Jumat, 19 September 2025
Selular.ID -

APJII dan Apjatel Khawatir Pemda Jadikan Infrastruktur Telekomunikasi Objek PAD

BACA JUGA

Selular.id – Asosiasi Penyelenggara Jasa Internet Indonesia (APJII) dan Asosiasi Penyelenggara Jaringan Telekomunikasi (Apjatel) menyuarakan kekhawatiran terkait potensi pemanfaatan infrastruktur telekomunikasi sebagai objek Pendapatan Asli Daerah (PAD) oleh pemerintah daerah.

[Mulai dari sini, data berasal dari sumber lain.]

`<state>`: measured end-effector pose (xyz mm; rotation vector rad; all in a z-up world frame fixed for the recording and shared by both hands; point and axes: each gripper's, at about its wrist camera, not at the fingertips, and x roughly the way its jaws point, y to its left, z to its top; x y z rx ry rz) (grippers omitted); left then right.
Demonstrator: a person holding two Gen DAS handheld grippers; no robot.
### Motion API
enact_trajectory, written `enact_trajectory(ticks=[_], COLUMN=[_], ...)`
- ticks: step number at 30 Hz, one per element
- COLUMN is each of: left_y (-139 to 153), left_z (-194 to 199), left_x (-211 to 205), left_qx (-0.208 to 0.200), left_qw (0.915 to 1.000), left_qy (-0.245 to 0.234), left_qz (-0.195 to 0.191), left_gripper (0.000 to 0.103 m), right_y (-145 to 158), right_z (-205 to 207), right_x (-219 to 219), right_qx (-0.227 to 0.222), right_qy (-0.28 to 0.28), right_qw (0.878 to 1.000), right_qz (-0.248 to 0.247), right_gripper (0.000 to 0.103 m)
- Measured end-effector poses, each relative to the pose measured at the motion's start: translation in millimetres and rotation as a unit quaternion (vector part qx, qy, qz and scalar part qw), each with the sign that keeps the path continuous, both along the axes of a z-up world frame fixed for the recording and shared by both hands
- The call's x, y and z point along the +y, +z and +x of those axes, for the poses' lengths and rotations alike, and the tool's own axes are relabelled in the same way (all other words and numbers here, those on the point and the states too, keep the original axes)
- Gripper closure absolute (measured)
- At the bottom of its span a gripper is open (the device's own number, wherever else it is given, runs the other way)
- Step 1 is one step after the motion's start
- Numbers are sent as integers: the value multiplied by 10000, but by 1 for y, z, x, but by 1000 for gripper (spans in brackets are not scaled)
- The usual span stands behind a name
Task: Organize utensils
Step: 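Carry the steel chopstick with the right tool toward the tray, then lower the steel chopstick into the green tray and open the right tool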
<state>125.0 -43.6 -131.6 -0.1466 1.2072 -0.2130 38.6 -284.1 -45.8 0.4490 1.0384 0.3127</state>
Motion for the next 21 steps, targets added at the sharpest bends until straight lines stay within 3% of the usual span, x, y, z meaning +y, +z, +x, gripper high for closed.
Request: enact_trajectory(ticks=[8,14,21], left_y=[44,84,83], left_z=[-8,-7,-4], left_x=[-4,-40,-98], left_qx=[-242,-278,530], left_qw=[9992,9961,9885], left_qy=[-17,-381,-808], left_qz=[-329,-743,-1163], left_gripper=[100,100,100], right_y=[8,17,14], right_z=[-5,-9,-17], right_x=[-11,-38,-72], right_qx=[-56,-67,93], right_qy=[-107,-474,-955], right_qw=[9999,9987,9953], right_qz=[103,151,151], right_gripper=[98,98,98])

Kekhawatiran ini muncul menyusul pemangkasan alokasi transfer ke daerah (TKD) dalam Rancangan Anggaran Pendapatan dan Belanja Negara (RAPBN) 2026 sebesar Rp269 triliun, dari sebelumnya Rp919 triliun menjadi hanya Rp650 triliun.

Ketua Umum APJII, Muhammad Arif, menegaskan bahwa infrastruktur telekomunikasi seharusnya tidak dijadikan sumber PAD karena merupakan tulang punggung masyarakat.

“Saya berharap tentunya infrastruktur telekomunikasi ini tidak menjadi objek PAD karena ini menjadi backbone masyarakat,” ujarnya seperti yang Selular kutip, Rabu (10/9/2025). Arif mengkhawatirkan bahwa jika hal tersebut terjadi, harga layanan internet akan meningkat dan pada akhirnya merugikan masyarakat.

Sementara itu, Ketua Umum Apjatel, Jerry Siregar, menyatakan bahwa pemangkasan TKD berpotensi memicu peningkatan beban retribusi bagi industri telekomunikasi, khususnya operator seluler dalam penyelenggaraan jaringan kabel.

Jerry menambahkan bahwa penurunan alokasi dana tersebut dapat mendorong pemerintah daerah lebih agresif dalam mencari sumber PAD, termasuk dari sektor telekomunikasi.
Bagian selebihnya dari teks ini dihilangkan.